Salinity Reduces Resistance to Tylenchulus semipenetrans in Citrus Rootstocks


  • P. Mashela
  • L. Duncan
  • R. McSorley


Carrizo Citrange, Citrus Nematode, Cleopatra Mandarin, Fecundity, Resistance, Salinity, Sour Orange, Swingle Citrumelo, Trifoliate Orange, Troyer Citrange, Tylenchulus semipenetrans


The effect of salinity on host resistance to the citrus nematode, Tylenchulus semipenetrans, was tested in a greenhouse experiment on six citrus rootstocks: the highly nematode-resistant Swingle citrumelo and trifoliate orange, the moderately nematode-resistant Carrizo citrange and Troyer citrange, and the highly nematode-susceptible Cleopatra mandarin and sour orange.

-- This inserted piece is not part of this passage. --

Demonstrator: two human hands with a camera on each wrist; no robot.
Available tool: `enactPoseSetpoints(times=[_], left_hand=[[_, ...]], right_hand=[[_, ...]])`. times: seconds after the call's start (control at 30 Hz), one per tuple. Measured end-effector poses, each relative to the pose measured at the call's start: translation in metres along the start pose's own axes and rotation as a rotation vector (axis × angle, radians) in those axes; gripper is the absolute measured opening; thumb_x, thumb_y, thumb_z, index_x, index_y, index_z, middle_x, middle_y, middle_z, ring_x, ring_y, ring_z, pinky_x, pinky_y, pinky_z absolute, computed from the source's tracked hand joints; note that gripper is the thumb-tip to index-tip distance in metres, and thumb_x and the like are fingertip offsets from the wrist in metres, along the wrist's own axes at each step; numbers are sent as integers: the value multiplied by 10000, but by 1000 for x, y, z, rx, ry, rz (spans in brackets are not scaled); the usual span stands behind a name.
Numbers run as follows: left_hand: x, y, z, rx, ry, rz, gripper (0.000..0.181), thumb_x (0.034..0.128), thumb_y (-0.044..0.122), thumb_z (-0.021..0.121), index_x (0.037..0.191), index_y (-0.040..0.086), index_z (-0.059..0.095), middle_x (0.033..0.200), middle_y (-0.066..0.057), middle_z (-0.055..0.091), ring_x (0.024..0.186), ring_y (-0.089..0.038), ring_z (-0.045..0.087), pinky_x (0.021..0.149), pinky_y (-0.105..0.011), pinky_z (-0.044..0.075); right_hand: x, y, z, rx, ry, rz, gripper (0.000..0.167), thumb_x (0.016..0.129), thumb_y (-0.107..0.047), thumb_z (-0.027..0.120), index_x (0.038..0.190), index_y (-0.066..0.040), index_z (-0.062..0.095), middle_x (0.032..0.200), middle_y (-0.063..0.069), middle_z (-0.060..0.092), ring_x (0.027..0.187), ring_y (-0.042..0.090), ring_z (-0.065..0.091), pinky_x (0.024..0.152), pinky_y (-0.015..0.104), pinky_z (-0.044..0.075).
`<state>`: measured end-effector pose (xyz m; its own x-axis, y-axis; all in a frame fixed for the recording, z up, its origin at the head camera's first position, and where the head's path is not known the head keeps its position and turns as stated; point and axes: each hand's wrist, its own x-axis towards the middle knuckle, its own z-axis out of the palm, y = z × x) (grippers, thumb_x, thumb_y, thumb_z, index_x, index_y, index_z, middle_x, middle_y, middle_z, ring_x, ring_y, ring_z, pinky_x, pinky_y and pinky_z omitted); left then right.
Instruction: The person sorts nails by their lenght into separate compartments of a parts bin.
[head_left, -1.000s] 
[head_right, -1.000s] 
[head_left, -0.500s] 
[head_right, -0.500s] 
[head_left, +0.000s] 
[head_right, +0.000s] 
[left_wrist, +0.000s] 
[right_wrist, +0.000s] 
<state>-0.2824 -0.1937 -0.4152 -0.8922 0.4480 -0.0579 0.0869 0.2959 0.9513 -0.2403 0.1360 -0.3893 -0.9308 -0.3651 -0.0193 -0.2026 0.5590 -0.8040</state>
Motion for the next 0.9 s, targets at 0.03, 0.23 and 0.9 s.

Sodium chloride and CaCl were added to irrigation water every other day during a 3-week period 6 months after seedling emergence. A total of 167 moles NaCl and 29.4 moles CaCl was added per cubic meter soil. Soluble salts in soil were leached prior to inoculation with 73 000 nematodes per plant. Eight weeks after inoculation, resistance was evaluated in terms of female development and number of offspring produced. Salinity increased nematode egg production by two to 10-fold in all rootstocks but did not change the relative levels of nematode resistance among rootstocks.